### Supplied material

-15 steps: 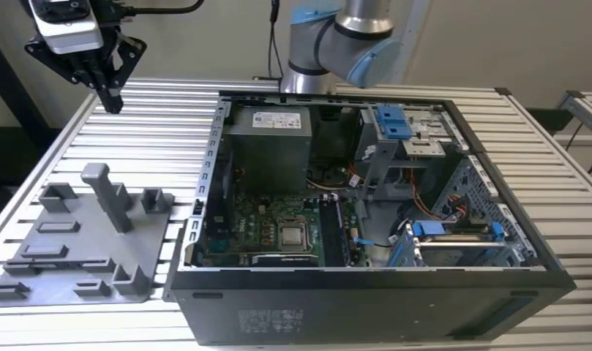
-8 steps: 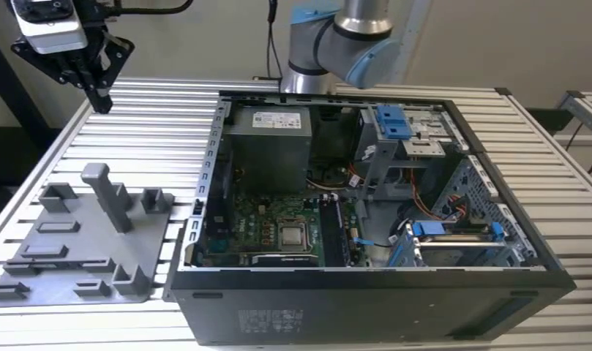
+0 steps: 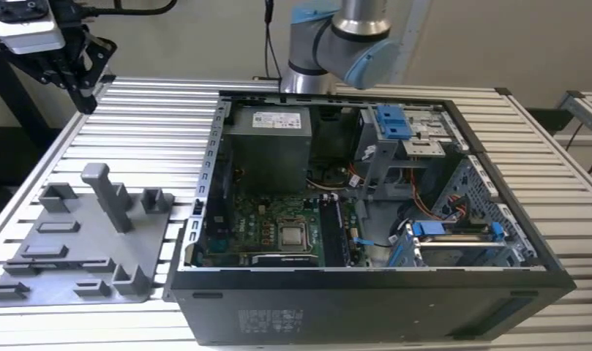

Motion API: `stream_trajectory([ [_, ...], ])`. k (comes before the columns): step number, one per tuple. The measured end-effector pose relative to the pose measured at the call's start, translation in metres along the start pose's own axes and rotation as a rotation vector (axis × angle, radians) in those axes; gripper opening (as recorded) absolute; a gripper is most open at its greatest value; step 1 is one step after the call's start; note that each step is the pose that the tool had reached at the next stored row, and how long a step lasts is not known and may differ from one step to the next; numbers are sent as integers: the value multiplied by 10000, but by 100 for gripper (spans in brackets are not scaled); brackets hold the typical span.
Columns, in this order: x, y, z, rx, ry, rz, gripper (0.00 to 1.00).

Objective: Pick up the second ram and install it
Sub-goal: 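Reach for the second ram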

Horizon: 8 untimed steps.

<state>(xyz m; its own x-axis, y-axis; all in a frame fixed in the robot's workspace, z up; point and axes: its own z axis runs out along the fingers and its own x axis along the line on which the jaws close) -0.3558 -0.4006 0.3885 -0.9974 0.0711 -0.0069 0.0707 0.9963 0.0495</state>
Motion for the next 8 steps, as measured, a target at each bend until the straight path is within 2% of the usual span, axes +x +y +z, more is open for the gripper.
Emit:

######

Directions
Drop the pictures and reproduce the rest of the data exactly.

Answer to the problem
-15 steps: 
-8 steps: 
+0 steps: 

Motion API: `stream_trajectory([ [_, ...], ])`. k (comes before the columns): step number, one per tuple. The measured end-effector pose relative to the pose measured at the call's start, translation in metres along the start pose's own axes and rotation as a rotation vector (axis × angle, radians) in those axes; gripper opening (as recorded) absolute; a gripper is most open at its greatest value; step 1 is one step after the call's start; note that each step is the pose that the tool had reached at the next stored row, and how long a step lasts is not known and may differ from one step to the next; numbers are sent as integers: the value multiplied by 10000, but by 100 for gripper (spans in brackets are not scaled); brackets hold the typical span.
Columns, in this order: x, y, z, rx, ry, rz, gripper (0.00 to 1.00).

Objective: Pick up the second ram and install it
Sub-goal: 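Reach for the second ram
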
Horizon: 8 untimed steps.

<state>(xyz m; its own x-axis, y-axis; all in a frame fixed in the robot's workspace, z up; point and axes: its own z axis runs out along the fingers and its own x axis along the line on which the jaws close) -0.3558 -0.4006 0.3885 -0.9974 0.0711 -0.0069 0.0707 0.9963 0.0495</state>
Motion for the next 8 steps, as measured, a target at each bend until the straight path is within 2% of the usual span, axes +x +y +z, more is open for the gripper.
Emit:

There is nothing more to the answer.